“What to Share Where” guides have become very popular given the breadth of collaboration tools available in an organisation and beyond. They have even generated a parody. Helping people make sense of the opportunities to work out loud is important. However, prescriptive solutions can work against the opportunities that come from sharing work. Not all work fits the formula. Not all tools support community. The bigger opportunity is to encourage people to reflect on the communities that best support the purpose of their work.
The Right Community for Working Out Loud
Concerns about the audience for working out loud dominate the discussion of the topic. Many people get concerned that out loud means total transparency. They worry that to work out loud they must share their work with everyone. There is no one size fits all answer for working out loud.
The right community matters more than size or the tool used to share.

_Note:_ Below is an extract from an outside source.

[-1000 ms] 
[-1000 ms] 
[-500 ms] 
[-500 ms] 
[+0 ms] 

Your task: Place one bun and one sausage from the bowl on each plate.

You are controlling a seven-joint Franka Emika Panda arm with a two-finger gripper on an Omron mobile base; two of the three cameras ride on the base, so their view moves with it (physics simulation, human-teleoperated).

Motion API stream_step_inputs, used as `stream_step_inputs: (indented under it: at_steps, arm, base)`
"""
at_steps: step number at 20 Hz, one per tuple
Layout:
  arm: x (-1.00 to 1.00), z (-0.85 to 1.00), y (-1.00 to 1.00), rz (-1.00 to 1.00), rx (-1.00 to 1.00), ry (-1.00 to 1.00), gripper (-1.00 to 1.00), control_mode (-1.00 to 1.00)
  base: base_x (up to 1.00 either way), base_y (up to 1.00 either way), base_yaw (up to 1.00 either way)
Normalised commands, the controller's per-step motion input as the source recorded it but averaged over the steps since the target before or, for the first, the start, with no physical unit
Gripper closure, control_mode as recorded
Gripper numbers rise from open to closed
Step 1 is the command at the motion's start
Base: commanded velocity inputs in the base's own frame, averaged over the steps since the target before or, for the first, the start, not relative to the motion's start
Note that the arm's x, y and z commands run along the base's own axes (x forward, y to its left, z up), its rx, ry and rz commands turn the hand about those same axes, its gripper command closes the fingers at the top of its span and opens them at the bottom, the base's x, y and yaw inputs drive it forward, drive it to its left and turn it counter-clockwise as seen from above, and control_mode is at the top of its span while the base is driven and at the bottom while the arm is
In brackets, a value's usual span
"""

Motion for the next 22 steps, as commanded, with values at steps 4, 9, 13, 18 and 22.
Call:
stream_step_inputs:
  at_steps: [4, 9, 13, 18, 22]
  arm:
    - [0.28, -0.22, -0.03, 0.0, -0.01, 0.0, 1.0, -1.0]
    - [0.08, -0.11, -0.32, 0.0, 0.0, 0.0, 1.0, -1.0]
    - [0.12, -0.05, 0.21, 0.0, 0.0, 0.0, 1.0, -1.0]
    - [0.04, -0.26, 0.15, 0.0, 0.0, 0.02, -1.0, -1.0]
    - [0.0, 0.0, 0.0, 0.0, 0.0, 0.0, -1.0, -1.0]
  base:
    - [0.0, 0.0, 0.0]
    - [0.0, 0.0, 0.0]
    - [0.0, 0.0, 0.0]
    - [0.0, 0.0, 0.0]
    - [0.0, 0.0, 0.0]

Any form of sharing is making work more public. We need to recognise that there are lots of different channels for conversations and that each channel may have different participants using the tool in different ways. Just because a tool has a dominant pattern of use doesn’t mean everyone we may want to engage uses it in that way. The tool matters less than the connections it creates and the connections matter less than the sense of community. The right community is one that values your work, has an ability to learn or assist your work and allows you to build deeper relationships.
A Key Question for Working Out Loud
We can start small and expand the community around our work over time as we grow in confidence and learn the value of working out loud. The networks we use to reach our community can be big or small. They can use technology or not.
The key question that we need to ask each time we want to share work is:
“Where is the best community to share this work?”
The answer to that question won’t be the same for every piece of work we do. We might share with one other person, a small group, a team, a business unit, an organisation, a community, a network or the world depending on the work. At times the answer is not to share. Often we won’t be able to predict the best answer and may have to experiment with different networks to learn a way that works for us, our community and the work. In these scenarios, a bias to openness helps us to learn more. Reflecting on the right community, brings our human collaborators to the centre of the question of where to share.
Better effectiveness of work and better relationships come from creating an ongoing reflection about the value of sharing work with others and the right communities in which to do so. This reflection puts the human opportunity of working out loud before the tool or the work. That is far more valuable than the outcome of following any prescriptive formula.